== Task to complete ==
Keep only the lines from the start of the data through the line containing "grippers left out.", and output them exactly.

(Dataset entries)
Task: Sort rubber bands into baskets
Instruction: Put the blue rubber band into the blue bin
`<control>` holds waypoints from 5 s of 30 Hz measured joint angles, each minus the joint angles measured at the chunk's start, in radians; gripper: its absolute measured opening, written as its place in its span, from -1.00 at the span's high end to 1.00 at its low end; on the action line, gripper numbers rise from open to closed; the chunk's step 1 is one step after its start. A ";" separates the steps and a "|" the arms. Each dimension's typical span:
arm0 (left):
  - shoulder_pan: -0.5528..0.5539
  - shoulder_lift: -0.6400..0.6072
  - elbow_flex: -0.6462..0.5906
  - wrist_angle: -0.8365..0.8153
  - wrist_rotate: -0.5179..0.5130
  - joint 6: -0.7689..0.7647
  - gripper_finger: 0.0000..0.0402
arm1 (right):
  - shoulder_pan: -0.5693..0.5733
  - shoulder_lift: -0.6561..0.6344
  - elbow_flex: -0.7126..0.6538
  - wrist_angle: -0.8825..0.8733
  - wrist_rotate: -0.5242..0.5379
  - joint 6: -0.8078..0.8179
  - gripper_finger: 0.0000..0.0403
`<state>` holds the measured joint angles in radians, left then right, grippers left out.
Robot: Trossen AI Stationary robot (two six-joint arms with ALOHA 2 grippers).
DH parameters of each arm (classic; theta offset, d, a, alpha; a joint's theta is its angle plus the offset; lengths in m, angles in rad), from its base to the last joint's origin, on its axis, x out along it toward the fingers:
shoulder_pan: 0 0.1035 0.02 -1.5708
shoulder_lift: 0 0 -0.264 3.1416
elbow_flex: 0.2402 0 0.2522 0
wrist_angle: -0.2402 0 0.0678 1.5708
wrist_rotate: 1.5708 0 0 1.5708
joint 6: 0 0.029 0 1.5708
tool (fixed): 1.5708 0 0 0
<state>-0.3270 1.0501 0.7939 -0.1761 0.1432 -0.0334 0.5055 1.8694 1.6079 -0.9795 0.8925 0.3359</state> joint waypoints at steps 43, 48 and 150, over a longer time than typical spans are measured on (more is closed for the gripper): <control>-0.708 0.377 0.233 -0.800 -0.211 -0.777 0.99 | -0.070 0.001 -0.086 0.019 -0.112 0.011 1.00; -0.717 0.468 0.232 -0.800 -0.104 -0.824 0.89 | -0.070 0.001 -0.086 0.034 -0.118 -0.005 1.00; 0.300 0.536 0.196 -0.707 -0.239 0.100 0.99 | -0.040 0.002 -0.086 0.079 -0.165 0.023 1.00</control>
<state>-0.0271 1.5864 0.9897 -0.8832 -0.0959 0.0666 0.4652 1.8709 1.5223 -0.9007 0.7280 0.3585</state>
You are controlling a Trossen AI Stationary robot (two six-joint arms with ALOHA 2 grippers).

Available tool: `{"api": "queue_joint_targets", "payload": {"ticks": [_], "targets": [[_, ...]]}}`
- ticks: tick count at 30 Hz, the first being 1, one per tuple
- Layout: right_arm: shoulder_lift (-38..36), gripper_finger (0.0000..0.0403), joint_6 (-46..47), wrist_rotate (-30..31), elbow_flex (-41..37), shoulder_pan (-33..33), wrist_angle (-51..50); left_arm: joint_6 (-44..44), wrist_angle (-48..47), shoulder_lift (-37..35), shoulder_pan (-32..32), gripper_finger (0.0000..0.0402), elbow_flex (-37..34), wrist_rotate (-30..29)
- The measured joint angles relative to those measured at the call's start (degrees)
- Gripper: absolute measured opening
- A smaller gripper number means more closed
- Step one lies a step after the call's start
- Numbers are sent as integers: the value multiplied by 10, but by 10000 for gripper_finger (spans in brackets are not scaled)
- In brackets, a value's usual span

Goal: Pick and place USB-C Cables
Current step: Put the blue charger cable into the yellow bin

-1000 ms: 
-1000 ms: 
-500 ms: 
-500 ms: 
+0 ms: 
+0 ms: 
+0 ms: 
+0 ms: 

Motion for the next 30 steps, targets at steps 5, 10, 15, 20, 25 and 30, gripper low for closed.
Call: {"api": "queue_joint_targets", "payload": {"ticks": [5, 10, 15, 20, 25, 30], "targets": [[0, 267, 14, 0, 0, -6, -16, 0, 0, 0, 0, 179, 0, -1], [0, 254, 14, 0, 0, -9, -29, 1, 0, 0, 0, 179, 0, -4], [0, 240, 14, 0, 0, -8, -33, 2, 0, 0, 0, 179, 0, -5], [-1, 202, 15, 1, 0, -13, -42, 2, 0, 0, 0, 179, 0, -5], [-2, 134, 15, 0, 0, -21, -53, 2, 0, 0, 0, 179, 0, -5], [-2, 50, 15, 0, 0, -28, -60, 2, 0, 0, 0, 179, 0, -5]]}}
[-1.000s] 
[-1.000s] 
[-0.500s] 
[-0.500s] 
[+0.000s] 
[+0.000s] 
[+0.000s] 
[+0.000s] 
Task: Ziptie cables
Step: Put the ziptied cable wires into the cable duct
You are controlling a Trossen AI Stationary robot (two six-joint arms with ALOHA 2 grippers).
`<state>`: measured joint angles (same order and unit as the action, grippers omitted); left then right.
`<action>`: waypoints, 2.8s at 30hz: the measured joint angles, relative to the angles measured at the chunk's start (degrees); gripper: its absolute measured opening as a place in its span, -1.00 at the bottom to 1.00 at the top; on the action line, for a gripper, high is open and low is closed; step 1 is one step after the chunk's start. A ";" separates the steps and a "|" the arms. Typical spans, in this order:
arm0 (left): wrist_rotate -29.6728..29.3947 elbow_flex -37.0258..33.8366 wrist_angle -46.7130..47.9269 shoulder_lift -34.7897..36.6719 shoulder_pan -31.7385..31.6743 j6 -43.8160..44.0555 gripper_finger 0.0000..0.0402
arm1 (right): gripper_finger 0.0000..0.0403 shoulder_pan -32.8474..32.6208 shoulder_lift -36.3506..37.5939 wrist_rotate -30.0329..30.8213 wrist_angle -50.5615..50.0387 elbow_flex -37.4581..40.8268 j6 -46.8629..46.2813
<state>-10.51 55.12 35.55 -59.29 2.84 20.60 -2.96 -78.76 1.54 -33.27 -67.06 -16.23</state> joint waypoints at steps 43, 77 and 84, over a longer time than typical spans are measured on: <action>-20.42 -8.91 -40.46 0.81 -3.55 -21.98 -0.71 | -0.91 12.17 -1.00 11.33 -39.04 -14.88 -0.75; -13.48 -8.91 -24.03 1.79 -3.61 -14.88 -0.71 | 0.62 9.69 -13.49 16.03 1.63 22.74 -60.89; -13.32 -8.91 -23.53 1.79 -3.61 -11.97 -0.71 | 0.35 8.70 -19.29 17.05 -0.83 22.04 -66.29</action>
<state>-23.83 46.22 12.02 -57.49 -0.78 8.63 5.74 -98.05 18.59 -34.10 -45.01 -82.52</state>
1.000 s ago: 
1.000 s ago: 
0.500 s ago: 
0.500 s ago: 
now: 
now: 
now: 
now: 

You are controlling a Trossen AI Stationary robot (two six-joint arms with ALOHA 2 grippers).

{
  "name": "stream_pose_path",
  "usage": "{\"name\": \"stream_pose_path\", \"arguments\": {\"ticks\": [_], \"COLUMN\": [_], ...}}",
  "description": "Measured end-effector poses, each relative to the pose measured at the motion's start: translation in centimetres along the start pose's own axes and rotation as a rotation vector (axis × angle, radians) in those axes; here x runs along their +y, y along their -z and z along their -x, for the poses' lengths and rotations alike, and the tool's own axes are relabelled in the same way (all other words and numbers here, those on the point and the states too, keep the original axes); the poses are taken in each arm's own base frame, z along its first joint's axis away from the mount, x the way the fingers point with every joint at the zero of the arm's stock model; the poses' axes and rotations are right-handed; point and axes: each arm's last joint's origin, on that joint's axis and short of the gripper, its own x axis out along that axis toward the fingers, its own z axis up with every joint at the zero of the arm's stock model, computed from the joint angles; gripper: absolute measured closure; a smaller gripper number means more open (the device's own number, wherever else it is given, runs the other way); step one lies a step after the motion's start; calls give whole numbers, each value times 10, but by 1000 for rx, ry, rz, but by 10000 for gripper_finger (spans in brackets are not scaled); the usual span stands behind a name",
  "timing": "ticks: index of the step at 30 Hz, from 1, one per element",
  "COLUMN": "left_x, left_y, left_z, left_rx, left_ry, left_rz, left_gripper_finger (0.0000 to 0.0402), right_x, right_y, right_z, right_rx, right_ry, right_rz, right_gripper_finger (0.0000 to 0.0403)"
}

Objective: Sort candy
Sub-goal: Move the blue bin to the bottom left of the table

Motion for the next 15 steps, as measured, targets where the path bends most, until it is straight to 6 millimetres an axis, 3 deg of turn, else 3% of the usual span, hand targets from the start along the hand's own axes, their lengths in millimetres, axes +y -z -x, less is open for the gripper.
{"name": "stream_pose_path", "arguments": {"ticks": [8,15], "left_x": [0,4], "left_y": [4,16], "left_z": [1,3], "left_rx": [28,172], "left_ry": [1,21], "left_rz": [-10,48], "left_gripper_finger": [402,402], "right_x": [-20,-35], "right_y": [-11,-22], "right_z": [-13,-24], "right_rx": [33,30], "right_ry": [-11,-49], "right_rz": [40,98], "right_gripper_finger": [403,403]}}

== Task output ==
Task: Sort rubber bands into baskets
Instruction: Put the blue rubber band into the blue bin
`<control>` holds waypoints from 5 s of 30 Hz measured joint angles, each minus the joint angles measured at the chunk's start, in radians; gripper: its absolute measured opening, written as its place in its span, from -1.00 at the span's high end to 1.00 at its low end; on the action line, gripper numbers rise from open to closed; the chunk's step 1 is one step after its start. A ";" separates the steps and a "|" the arms. Each dimension's typical span:
arm0 (left):
  - shoulder_pan: -0.5528..0.5539
  - shoulder_lift: -0.6400..0.6072
  - elbow_flex: -0.6462..0.5906
  - wrist_angle: -0.8365..0.8153
  - wrist_rotate: -0.5179..0.5130
  - joint 6: -0.7689..0.7647
  - gripper_finger: 0.0000..0.0402
arm1 (right):
  - shoulder_pan: -0.5693..0.5733
  - shoulder_lift: -0.6561..0.6344
  - elbow_flex: -0.7126..0.6538
  - wrist_angle: -0.8825..0.8733
  - wrist_rotate: -0.5242..0.5379
  - joint 6: -0.8078..0.8179
  - gripper_finger: 0.0000..0.0403
`<state>` holds the measured joint angles in radians, left then right, grippers left out.

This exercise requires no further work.